L'Organisation mondiale de la Santé vient de publier de nouvelles recommandations visant à protéger la santé mentale des professionnels de santé.

Santé mentale des soignants : les nouvelles recommandations de l'OMS pour prévenir l'épuisement

Ces directives, centrées sur des changements organisationnels et le soutien par les pairs, entendent fournir un cadre concret pour prévenir l'épuisement professionnel, un fléau dont les répercussions physiologiques — hyperactivation du système nerveux sympathique, sécrétion chronique de cortisol — sont aujourd'hui bien documentées.

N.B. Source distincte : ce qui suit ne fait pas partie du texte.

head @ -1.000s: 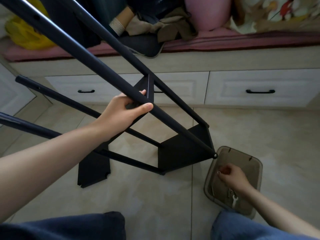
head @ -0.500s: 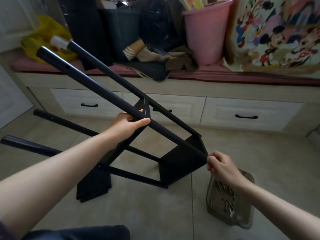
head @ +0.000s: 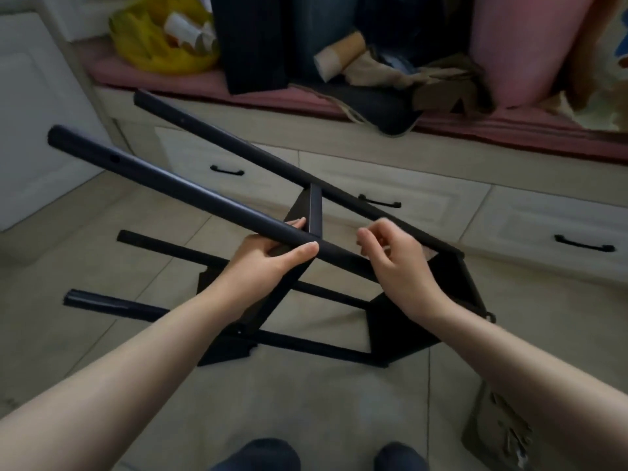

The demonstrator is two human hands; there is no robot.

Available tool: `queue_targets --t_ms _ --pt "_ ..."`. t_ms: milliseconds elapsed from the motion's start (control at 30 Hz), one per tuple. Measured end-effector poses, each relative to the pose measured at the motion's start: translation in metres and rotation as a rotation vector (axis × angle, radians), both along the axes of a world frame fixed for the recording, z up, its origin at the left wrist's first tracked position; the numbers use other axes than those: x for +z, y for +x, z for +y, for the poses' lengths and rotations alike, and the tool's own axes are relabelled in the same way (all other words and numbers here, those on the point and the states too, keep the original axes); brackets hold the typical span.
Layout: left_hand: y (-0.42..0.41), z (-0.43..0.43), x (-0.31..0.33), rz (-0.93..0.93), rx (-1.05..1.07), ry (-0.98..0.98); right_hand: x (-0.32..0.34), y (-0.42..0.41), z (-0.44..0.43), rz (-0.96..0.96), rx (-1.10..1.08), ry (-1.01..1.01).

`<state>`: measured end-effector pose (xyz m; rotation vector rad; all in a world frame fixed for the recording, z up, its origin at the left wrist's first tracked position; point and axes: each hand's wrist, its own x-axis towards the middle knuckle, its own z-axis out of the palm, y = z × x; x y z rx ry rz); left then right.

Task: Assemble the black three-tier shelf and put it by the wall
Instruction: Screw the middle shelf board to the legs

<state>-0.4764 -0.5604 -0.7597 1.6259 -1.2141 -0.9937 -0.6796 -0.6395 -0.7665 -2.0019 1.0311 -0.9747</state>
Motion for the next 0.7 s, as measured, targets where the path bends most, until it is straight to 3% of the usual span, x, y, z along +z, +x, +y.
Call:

Un cadre pour décharger le système nerveux

La recommandation clé de l'OMS passe par une restructuration de l'environnement de travail. Concrètement, il s'agit de réduire les facteurs de stress chroniques qui maintiennent le corps dans un état d'alerte physiologique permanent. Des mesures comme l'optimisation des effectifs, la rationalisation des tâches administratives ou l'instauration de pauses régulières ne sont pas des « avantages », mais des nécessités biologiques. Elles visent à permettre au système parasympathique — celui du repos et de la récupération — de se réactiver. Pour le corps, une charge de travail ingérable est la première condition d'un retour à l'homéostasie.

Le soutien par les pairs comme régulateur physiologique

L'autre axe majeur est la formalisation du soutien par les pairs. D'un point de vue physiologique, l'isolement face au stress prolonge la réponse inflammatoire et altère les capacités de régulation émotionnelle, processus neurobiologiques. Créer des espaces d'échange structurés entre collègues agit comme un mécanisme de co-régulation. Verbaliser une situation stressante dans un cadre sécurisé aide à moduler l'activité de l'amygdale et à réactiver les fonctions préfrontales, essentielles à la prise de décision claire et au sentiment d'auto-efficacité. C'est une stratégie de régulation somatique par le lien social.

Intégrer la notion de « juste mesure »

À la lumière de ces directives, le concept suédois de lagom — la juste mesure — trouve une résonance particulière. Il ne s'agit pas d'une philosophie vague, mais d'un principe d'ajustement concret. Appliqué au milieu professionnel, cela se traduit par le respect strict des horaires, la réduction des réunions superflues et l'acceptation d'un résultat « suffisamment bon » plutôt que la poursuite d'une perfection paralysante. Pour le système nerveux, éviter le surmenage revient à maintenir une activation physiologique dans une zone de tolérance, évitant le basculement dans un état de stress chronique avec ses conséquences sur les fascias, la digestion et le sommeil.

En résumé, ces nouvelles directives de l'OMS offrent un levier d'action concret et physiologiquement fondé. En s'attaquant aux causes organisationnelles du stress, plutôt qu'en demandant aux individus de développer une « résilience » supplémentaire, elles visent à préserver le capital santé somatique des soignants. Un corps moins en alerte est un esprit plus clair, et une meilleure qualité de soin.